### About this task
Pull each line containing "wooden" out of the data and copy it.

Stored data

================================

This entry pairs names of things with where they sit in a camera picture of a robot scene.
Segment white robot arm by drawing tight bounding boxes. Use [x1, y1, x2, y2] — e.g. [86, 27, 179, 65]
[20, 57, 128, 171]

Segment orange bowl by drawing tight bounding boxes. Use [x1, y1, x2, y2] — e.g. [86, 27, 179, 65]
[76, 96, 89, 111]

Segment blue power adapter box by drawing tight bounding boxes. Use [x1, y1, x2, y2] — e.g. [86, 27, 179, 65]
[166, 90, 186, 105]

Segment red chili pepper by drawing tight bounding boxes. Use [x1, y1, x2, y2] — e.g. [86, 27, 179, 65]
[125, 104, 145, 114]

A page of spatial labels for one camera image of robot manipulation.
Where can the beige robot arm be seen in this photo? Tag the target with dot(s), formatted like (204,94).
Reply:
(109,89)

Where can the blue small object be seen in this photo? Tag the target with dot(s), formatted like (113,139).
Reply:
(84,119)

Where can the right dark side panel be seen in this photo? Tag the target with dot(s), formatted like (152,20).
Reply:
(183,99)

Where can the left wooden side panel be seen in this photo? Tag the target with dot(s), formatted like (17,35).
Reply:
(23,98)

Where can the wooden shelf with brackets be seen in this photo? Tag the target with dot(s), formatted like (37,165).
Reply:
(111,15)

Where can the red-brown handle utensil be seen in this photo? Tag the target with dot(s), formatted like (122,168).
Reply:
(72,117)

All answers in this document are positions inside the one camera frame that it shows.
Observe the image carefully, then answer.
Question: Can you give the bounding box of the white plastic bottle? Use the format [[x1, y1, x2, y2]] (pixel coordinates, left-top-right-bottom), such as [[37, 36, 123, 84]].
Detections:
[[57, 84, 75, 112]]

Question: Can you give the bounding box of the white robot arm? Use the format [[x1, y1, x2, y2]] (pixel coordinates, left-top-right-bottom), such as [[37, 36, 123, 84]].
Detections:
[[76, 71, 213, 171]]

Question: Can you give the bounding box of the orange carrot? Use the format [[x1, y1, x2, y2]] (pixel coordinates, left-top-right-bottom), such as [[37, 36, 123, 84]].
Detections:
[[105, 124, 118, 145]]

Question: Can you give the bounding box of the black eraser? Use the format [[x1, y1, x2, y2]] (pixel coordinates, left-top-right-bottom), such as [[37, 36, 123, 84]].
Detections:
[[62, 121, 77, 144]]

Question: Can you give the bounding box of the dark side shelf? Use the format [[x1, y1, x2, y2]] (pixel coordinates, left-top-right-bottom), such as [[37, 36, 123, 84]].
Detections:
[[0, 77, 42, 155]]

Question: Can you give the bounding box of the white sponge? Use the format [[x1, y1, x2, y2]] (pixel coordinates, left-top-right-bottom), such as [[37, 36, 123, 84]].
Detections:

================================

### The answer
Where can the left wooden side panel be seen in this photo? Tag the target with dot(s), formatted like (17,35).
Where can the wooden shelf with brackets be seen in this photo? Tag the target with dot(s), formatted like (37,165).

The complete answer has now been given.